Apalagi, investasi smelter atau pabrik pengolahan dan pemurnian nikel di Indonesia saat ini sudah mencapai Rp 5 miliar. Pabrik pengolahan itu dibangun oleh 22 perusahaan, dengan kategori besar dan kecil.
Dari proses tersebut, sudah menghasilkan beberapa produk turunan, seperti stainless steel atau baja tahan karat dan alat elektronik yang sudah diekspor. Bahkan, Cina yang awalnya mengimpor nikel, kini sudah membangun pabrik stainless steel di Indonesia.
Melihat kemajuan industri pengolahan di dalam negeri itu, Luhut memutuskan tidak akan membuka keran impor bijih nikel. Alasan yang sama juga berlaku untuk bijih bauksit. “Hampir pasti kami tidak akan memberikan relaksasi untuk nikel dan bauksit,” katanya. (Baca: Pelonggaran Ekspor Mineral, Kadin Minta Pemerintah Lebih Adil)
Namun, Luhut mengaku, rencana itu masih membutuhkan waktu untuk melakukan kajian lebih mendalam. Keputusan finalnya diperkirakan dalam satu pekan ke depan.

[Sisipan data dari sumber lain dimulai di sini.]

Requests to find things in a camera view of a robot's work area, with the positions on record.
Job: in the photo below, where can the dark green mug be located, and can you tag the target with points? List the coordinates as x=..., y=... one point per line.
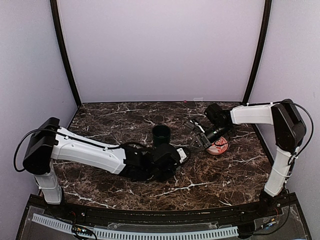
x=161, y=135

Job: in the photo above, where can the black frame post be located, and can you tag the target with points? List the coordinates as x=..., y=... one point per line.
x=63, y=52
x=259, y=50

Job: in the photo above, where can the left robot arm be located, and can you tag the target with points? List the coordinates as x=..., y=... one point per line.
x=130, y=160

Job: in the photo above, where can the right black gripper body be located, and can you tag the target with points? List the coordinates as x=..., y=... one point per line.
x=205, y=139

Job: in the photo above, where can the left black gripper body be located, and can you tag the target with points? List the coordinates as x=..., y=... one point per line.
x=153, y=176

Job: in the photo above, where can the black front table rail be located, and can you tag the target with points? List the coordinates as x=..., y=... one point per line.
x=103, y=216

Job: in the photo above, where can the left black frame post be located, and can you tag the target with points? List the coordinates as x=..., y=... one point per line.
x=63, y=52

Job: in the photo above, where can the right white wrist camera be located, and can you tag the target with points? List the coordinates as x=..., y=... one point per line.
x=195, y=126

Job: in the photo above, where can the white slotted cable duct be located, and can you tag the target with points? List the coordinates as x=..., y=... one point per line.
x=117, y=231

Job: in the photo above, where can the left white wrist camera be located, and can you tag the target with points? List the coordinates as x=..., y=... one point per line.
x=184, y=154

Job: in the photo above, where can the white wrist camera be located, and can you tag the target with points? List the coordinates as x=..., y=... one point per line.
x=184, y=154
x=195, y=126

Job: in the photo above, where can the right black frame post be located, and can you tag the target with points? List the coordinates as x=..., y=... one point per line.
x=259, y=50

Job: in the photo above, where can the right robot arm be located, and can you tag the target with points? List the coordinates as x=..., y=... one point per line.
x=292, y=126

Tak cuma itu, pemerintah juga tetap akan menutup keran ekspor mineral tanah jarang. Alasannya, komoditas tersebut sangat langka dan terlalu berharga. Jadi, pemerintah akan mengelola komoditas tersebut sambil menyiapkan teknologinya.
Selain kemungkinan membatalkan rencana ekspor komoditas tersebut, pemerintah tetap menerapkan bea keluar yang progresif untuk komoditas yang bisa diekspor sesuai dengan kemajuan pembangunan smelter. Artinya, kalau tidak ada perkembangan pembangunan smelter maka bea keluar yang ditanggung perusahaan akan semakin tinggi. “Kalau kau tidak penuhi, kau mati sendiri," kata Luhut.
Bea keluar ini sebenarnya sudah diatur dalam Peraturan Menteri Keuangan No. 153/PMK.011/2014 tentang Penetapan Barang Ekspor yang Dikenakan Bea Keluar dan Tarif Bea Keluar. Ada beberapa kriteria dalam aturan tersebut. (Baca: Pemerintah Baru akan Hitung Kebutuhan Smelter di Dalam Negeri)
Apabila kemajuan pembangunan atau serapan dana investasi smelter untuk komoditas mineral antara 0 hingga 7,5 persen maka bea keluar yang dibayarkan untuk ekspor konsentrat sebesar 7,5 persen. Sedangkan jika realisasi perkembangan smelter antara 7,5 persen sampai 30 persen, bea keluarnya 5 persen. Tapi kalau pembangunan smelter lebih dari 30 persen, tidak dikenakan bea keluar.